REQUIREMENT:
Set down all the lines below, each one exactly as shown.

========================================================================

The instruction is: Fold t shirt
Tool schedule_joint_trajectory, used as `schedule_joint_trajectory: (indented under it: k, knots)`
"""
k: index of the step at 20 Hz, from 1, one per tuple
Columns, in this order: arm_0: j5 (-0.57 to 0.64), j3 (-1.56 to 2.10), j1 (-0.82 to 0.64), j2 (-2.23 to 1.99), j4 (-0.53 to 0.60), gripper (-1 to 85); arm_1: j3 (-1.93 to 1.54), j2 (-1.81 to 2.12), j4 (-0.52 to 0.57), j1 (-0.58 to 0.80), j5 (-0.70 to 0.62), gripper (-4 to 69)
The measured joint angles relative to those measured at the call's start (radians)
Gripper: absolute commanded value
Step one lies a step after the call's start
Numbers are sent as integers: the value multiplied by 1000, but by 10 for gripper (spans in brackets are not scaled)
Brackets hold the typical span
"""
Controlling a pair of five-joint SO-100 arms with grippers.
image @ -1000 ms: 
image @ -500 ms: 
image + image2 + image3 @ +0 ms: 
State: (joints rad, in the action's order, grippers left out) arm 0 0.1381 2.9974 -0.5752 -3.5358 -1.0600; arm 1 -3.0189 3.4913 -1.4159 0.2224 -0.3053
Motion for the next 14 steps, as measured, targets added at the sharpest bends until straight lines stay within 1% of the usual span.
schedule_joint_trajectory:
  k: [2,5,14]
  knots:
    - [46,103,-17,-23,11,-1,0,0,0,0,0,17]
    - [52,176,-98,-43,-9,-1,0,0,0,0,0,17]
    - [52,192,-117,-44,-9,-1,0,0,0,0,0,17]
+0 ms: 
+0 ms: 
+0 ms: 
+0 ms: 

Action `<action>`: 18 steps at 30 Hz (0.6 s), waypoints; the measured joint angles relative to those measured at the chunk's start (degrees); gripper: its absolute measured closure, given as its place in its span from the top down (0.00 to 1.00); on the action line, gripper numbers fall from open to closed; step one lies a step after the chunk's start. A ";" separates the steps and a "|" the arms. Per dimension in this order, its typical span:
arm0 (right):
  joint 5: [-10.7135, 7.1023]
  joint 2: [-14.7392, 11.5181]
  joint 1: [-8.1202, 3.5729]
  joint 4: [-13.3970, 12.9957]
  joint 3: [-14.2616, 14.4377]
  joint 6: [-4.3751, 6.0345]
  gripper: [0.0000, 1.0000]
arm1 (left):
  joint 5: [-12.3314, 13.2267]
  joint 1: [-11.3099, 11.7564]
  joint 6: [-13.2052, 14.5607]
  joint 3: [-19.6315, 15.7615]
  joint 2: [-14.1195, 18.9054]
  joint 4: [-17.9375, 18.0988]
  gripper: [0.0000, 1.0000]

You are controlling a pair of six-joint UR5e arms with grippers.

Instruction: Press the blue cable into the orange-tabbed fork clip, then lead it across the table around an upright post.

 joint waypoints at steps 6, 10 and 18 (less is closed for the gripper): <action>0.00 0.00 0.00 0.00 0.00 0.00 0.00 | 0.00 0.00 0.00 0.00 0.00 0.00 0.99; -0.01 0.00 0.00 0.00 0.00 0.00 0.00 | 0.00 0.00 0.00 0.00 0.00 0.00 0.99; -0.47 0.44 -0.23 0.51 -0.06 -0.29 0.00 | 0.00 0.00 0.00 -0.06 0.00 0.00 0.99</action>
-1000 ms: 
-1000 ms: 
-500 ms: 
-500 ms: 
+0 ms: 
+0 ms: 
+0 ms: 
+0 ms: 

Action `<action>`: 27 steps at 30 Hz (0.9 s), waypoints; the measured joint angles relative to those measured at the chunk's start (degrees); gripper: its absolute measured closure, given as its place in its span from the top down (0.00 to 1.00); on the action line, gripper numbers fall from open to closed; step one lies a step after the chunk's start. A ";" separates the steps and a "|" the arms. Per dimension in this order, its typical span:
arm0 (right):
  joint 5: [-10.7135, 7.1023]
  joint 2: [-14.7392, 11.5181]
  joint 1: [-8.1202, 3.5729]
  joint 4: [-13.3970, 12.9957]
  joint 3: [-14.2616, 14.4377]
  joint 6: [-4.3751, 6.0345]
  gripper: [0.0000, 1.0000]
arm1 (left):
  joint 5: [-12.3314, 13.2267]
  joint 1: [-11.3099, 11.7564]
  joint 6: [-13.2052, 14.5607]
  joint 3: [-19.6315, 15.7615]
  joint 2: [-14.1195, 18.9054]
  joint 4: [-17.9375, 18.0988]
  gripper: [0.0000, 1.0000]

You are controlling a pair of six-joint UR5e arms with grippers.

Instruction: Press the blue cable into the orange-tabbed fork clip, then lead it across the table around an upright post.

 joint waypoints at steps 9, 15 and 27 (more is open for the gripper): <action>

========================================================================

ANSWER BOX:
The instruction is: Fold t shirt
Tool schedule_joint_trajectory, used as `schedule_joint_trajectory: (indented under it: k, knots)`
"""
k: index of the step at 20 Hz, from 1, one per tuple
Columns, in this order: arm_0: j5 (-0.57 to 0.64), j3 (-1.56 to 2.10), j1 (-0.82 to 0.64), j2 (-2.23 to 1.99), j4 (-0.53 to 0.60), gripper (-1 to 85); arm_1: j3 (-1.93 to 1.54), j2 (-1.81 to 2.12), j4 (-0.52 to 0.57), j1 (-0.58 to 0.80), j5 (-0.70 to 0.62), gripper (-4 to 69)
The measured joint angles relative to those measured at the call's start (radians)
Gripper: absolute commanded value
Step one lies a step after the call's start
Numbers are sent as integers: the value multiplied by 1000, but by 10 for gripper (spans in brackets are not scaled)
Brackets hold the typical span
"""
Controlling a pair of five-joint SO-100 arms with grippers.
image @ -1000 ms: 
image @ -500 ms: 
image + image2 + image3 @ +0 ms: 
State: (joints rad, in the action's order, grippers left out) arm 0 0.1381 2.9974 -0.5752 -3.5358 -1.0600; arm 1 -3.0189 3.4913 -1.4159 0.2224 -0.3053
Motion for the next 14 steps, as measured, targets added at the sharpest bends until straight lines stay within 1% of the usual span.
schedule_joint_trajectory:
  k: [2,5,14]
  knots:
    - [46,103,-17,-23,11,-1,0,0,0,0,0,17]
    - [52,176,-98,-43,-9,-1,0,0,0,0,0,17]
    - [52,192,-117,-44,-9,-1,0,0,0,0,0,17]
+0 ms: 
+0 ms: 
+0 ms: 
+0 ms: 

Action `<action>`: 18 steps at 30 Hz (0.6 s), waypoints; the measured joint angles relative to those measured at the chunk's start (degrees); gripper: its absolute measured closure, given as its place in its span from the top down (0.00 to 1.00); on the action line, gripper numbers fall from open to closed; step one lies a step after the chunk's start. A ";" separates the steps and a "|" the arms. Per dimension in this order, its typical span:
arm0 (right):
  joint 5: [-10.7135, 7.1023]
  joint 2: [-14.7392, 11.5181]
  joint 1: [-8.1202, 3.5729]
  joint 4: [-13.3970, 12.9957]
  joint 3: [-14.2616, 14.4377]
  joint 6: [-4.3751, 6.0345]
  gripper: [0.0000, 1.0000]
arm1 (left):
  joint 5: [-12.3314, 13.2267]
  joint 1: [-11.3099, 11.7564]
  joint 6: [-13.2052, 14.5607]
  joint 3: [-19.6315, 15.7615]
  joint 2: [-14.1195, 18.9054]
  joint 4: [-17.9375, 18.0988]
  gripper: [0.0000, 1.0000]

You are controlling a pair of six-joint UR5e arms with grippers.

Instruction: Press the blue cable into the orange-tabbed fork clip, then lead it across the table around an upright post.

 joint waypoints at steps 6, 10 and 18 (less is closed for the gripper): <action>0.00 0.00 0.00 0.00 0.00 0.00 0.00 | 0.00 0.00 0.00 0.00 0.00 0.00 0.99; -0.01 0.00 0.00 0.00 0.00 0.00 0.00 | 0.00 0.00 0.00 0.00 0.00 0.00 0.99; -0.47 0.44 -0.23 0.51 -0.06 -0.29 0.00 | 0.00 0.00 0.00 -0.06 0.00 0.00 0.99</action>
-1000 ms: 
-1000 ms: 
-500 ms: 
-500 ms: 
+0 ms: 
+0 ms: 
+0 ms: 
+0 ms: 

Action `<action>`: 27 steps at 30 Hz (0.9 s), waypoints; the measured joint angles relative to those measured at the chunk's start (degrees); gripper: its absolute measured closure, given as its place in its span from the top down (0.00 to 1.00); on the action line, gripper numbers fall from open to closed; step one lies a step after the chunk's start. A ";" separates the steps and a "|" the arms. Per dimension in this order, its typical span:
arm0 (right):
  joint 5: [-10.7135, 7.1023]
  joint 2: [-14.7392, 11.5181]
  joint 1: [-8.1202, 3.5729]
  joint 4: [-13.3970, 12.9957]
  joint 3: [-14.2616, 14.4377]
  joint 6: [-4.3751, 6.0345]
  gripper: [0.0000, 1.0000]
arm1 (left):
  joint 5: [-12.3314, 13.2267]
  joint 1: [-11.3099, 11.7564]
  joint 6: [-13.2052, 14.5607]
  joint 3: [-19.6315, 15.7615]
  joint 2: [-14.1195, 18.9054]
  joint 4: [-17.9375, 18.0988]
  gripper: [0.0000, 1.0000]

You are controlling a pair of six-joint UR5e arms with grippers.

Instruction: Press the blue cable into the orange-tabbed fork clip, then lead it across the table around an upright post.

 joint waypoints at steps 9, 15 and 27 (more is open for the gripper): <action>

There is no more to the output, and the exercise is done.